Question

Background

In a software ecosystem where different packages depend on different versions of other packages, sometimes dependency resolution ends in a version conflict.

Example:

  • Root package A depends on B 1.* and C 1.*.
  • Package B depends on E 1.*.
  • Package C depends on E 2.*. -> conflict.

Maybe the developers of library C had a discussion about whether it is ok to depend on E 2.* instead of E 1.*, and how many people this would make angry.

Maybe the developers of library E also had a discussion about whether anyone would switch to their new branch E 2., which could break compatibility with older packages which still use E 1..

I have seen discussions around this kind of problem in the PHP community, for the Composer / Packagist ecosystem. But I assume similar discussions happen elsewhere.

Question

I have been wondering, why not release a new version under its own package name and namespace? This would allow different versions to coexist without conflict.

E.g. instead of E 1.* and E 2., there would be E1 1. and E2 1.*. The package name would not be "E" but "E1" / "E2". The namespace for classes would be ACME::E1::* or ACME::E::v1::*, instead of just ACME::E::*.

Or in PHP / Composer / Packagist ecosystem:

Instead of just symfony/symfony, there would be symfony/symfony1, symfony/symfony2 etc. And the namespace would be Symfony2\Component\Asset etc.

Or maybe the version number would apply on a lower level, e.g. Symfony\Component2\Asset.

So my question is: Is there any package ecosystem where this is common practice? Is there a good reason not to do this?

Was it helpful?

Solution

This depends a lot on the ecosystem, specifically:

  • Do library developers take backwards-compatibility seriously?
  • Can I install different versions of the same package side by side?

If the answer to either question is “yes”, there is no problem.

When backwards-compatibility is ensured, there is no conflict between the dependency on E v1.X and E v2.X. As E v2.X is backwards compatible to E v1.X, you can resolve the dependency to E v2.X and everything should work. This means that packages should not specify exact dependency versions or ranges of allowed versions, but only minimum required versions.
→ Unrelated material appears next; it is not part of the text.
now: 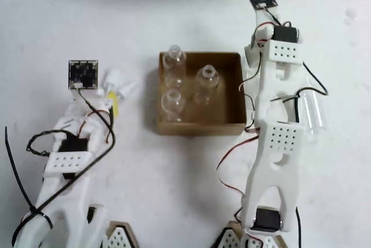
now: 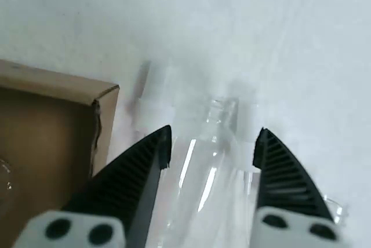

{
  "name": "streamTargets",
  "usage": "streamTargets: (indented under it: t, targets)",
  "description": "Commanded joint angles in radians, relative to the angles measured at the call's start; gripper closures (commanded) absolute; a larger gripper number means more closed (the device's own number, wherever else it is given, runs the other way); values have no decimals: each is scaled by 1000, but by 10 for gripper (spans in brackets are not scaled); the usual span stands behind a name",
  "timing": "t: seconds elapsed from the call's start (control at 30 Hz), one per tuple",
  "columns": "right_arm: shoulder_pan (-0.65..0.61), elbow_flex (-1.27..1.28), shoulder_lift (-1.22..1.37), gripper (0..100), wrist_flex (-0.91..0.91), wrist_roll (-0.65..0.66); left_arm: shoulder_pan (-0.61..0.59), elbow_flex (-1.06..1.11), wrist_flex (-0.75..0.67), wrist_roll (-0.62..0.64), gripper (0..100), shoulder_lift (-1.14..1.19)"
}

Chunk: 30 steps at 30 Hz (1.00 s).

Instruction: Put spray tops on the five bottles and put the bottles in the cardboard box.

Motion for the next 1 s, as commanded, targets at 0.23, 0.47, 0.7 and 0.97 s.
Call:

This strategy is sufficient in stable, well-tested ecosystems like Debian/APT or CPAN.

When I can install and load multiple versions of the same package, two different versions do not conflict. The advantage is that all dependencies are isolated, and that precise versions can be pinned. The disadvantage is that dependencies cannot be shared between libraries which leads to duplication and bloat. Languages that assume a global package namespace generally have difficulty with this strategy. This strategy can also cope with unstable ecosystems where breaking changes are common (e.g. Ruby or JavaScript). Notable users of this strategy are NPM and Java/OSGi.

So what happens if there are breaking changes, but I can't install two versions for the same package?
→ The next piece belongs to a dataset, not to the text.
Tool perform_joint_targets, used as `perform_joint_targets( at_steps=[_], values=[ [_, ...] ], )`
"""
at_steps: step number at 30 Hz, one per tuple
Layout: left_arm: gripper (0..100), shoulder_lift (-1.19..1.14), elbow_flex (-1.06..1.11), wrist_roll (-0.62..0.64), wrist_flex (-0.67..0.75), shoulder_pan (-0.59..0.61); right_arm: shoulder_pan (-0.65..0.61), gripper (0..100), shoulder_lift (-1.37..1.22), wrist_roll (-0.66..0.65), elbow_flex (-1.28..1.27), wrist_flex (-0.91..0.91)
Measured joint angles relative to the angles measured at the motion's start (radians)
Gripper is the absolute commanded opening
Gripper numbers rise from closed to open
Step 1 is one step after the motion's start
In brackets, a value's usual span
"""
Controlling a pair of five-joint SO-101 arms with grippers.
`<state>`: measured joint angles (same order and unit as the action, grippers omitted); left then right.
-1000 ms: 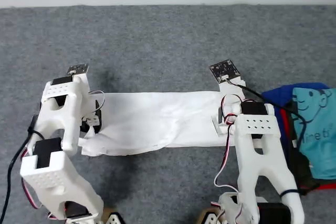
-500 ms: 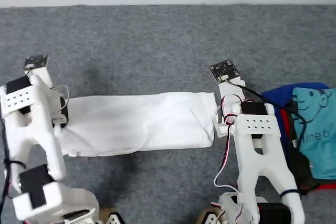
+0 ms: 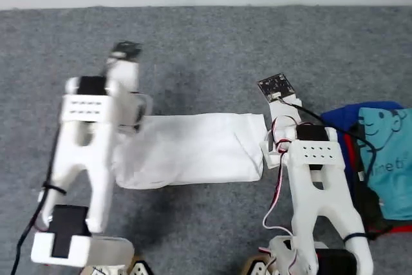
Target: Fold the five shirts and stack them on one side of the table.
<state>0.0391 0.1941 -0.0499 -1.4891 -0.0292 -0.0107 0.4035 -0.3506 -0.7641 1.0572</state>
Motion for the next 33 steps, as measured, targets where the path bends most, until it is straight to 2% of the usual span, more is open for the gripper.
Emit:
perform_joint_targets(
  at_steps=[8,15,18,25,33],
  values=[
    [1,0.0,-0.009,0.002,0.0,-0.275,0.307,19.9,0.141,0.0,0.121,0.114],
    [1,-0.087,-0.032,0.002,0.12,-0.459,0.419,19.8,0.219,0.0,0.132,0.196],
    [1,-0.181,-0.132,0.002,0.124,-0.506,0.451,19.8,0.27,0.0,0.132,0.213],
    [1,-0.43,-0.491,0.002,0.017,-0.58,0.477,19.8,0.299,0.0,0.132,0.219],
    [1,-0.733,-0.888,-0.002,-0.167,-0.654,0.477,19.8,0.299,0.0,0.132,0.219]
  ],
)
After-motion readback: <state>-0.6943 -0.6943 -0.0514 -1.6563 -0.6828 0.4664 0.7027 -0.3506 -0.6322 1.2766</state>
The naming scheme you have suggested is not uncommon. Assuming that each project uses a SemVer-compatible version number like “Foo v1.X.0” and “Foo v2.Y.0”, the major version number that indicates breaking changes would become part of the package name, leading to packages like foo X.0 and foo2 Y.0. (If the major version is 1 that is essentially meaningless for the purpose of a package name, so it can be omitted.) Within each of foo and foo2 there would only be backwards-compatible changes, so the minimum-version strategy can be used.

In the Ubuntu repositories, there are multiple APT packages with such names, for example python vs. python3, or openjdk-8 vs. openjdk-9, or libgtk2.0-0 vs. libgtk-3-0. Most projects do not see changes on a scale that would make versioned package names necessary.

OTHER TIPS

One important question is whether packages B and C export objects with types from E. Then there may be a real conflict. If they use E only internally then the problem is only that they need different namespaces at compile time, so the build system must be able to handle this.

In the Java world, OSGi can cope with this. On the downside, the specification for OSGi Core alone is 80 pages long, more than twice as long as the definition of LISP (McCarthy, 1960). Whether you really want a dependency manager more complex than a programming language is up to you.